Because each outcome of this experiment has a probability of 0, listing the probability of each outcome or drawing a graph of the probability of each outcome isn’t going to be useful to us like it was with discrete probability distributions. However, given any interval of possible outcomes, there may be some non-zero probability that the outcome of the experiment falls within that interval; for example, there is some non-zero probability that your commute takes between 24 and 27 minutes, and a smaller probability that it takes between 24.5 and 26.15 minutes. Our goal will be to convey the probability corresponding to any interval of minutes, rather than a particular number of minutes.
You may have noticed in Figure 3.3.1 that, although the individual probabilities are all getting smaller, the general shapes of the distributions all look similar. To see this more clearly, here’s what each of the distributions in Figure 3.3.1 looks like if we scale their vertical axes so that they all appear to have the same height:
(a)Measuring commute time to the nearest minute
(b)...to the nearest half-minute
(c)...to the nearest quarter-minute
(d)...to the nearest eighth-minute
Figure3.3.2.Scaling each vertical axis so that each distribution appears to have the same height.
If we continue this process of splitting the distribution into more and more precise outcomes, and keep scaling the vertical axis to keep the height of the distributions constant, these graphs will approach a smooth curve, as in Figure 3.3.3. This curve is called the probability density function, or the continuous probability distribution for the experiment. The probability density function will tell us the probability corresponding to any interval.

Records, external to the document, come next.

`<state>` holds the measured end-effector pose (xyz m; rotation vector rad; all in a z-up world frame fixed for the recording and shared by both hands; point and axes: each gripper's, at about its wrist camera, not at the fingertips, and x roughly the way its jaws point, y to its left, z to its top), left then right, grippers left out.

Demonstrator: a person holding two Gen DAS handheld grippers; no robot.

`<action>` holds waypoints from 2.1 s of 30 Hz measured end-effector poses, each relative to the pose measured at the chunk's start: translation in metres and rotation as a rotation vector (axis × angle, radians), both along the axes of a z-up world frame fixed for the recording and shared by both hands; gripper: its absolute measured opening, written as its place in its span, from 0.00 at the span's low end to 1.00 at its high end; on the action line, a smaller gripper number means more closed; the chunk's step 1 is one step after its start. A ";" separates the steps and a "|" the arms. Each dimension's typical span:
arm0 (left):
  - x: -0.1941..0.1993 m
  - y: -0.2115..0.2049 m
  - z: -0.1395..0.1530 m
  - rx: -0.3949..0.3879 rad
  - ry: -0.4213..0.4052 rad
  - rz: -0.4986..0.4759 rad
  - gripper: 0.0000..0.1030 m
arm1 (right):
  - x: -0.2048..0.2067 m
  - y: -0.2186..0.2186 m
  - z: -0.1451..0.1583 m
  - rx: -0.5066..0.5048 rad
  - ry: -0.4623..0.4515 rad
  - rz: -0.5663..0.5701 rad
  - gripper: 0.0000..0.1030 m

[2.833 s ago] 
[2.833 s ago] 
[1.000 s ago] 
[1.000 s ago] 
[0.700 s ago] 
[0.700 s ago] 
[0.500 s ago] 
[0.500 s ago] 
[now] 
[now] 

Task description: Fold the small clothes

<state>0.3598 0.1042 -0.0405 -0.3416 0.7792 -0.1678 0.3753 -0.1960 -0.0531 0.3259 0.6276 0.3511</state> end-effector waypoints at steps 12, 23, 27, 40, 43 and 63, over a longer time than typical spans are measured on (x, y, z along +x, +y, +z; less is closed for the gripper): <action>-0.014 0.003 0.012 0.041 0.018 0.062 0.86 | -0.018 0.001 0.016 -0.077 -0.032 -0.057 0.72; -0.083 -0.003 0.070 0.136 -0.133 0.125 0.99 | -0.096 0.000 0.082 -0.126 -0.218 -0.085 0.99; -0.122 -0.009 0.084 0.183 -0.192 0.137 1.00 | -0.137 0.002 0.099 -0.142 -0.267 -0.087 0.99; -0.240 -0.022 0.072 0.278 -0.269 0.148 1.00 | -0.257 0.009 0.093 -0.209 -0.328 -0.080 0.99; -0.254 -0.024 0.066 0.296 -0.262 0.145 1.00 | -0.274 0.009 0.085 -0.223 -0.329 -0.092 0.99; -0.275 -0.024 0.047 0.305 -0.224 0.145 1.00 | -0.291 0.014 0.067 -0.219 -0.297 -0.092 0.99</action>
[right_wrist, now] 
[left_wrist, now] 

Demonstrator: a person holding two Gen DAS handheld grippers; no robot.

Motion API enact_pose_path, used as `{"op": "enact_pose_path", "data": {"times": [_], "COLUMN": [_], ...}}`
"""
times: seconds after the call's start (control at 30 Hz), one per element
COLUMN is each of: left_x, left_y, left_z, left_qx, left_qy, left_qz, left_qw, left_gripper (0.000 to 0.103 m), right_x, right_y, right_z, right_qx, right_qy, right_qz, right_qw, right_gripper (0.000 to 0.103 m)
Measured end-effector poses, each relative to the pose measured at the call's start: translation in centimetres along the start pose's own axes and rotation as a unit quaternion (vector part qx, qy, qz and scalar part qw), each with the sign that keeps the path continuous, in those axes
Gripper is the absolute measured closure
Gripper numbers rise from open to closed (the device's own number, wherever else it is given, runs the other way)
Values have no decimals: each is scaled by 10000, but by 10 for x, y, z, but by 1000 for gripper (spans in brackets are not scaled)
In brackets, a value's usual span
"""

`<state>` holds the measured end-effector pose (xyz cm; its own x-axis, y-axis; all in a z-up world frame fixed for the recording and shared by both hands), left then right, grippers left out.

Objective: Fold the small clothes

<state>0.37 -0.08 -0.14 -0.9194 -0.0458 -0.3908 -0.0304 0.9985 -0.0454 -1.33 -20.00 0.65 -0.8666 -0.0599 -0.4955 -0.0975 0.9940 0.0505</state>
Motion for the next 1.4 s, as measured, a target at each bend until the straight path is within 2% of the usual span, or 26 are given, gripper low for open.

Figure3.3.3.The probability density function for your commute time. The area of the shaded region is the probability that your commute takes between 24.5 and 26.15 minutes.
Notice that, in each of the bar graphs representing a finite probability distribution, the proportion of area in the graph over a given interval roughly represents the probability that the outcome of the experiment will fall within that interval. For example, the proportion of area in the bars past the 27 minute mark represents the probability that your commute takes at least 27 minutes. In the same way, given any interval of minutes, the probability that your commute time falls within that interval is the proportion of area under the probability density function over that interval. To make things simpler, we scale the density function so that the total area under the curve is 1, making area equal to probability.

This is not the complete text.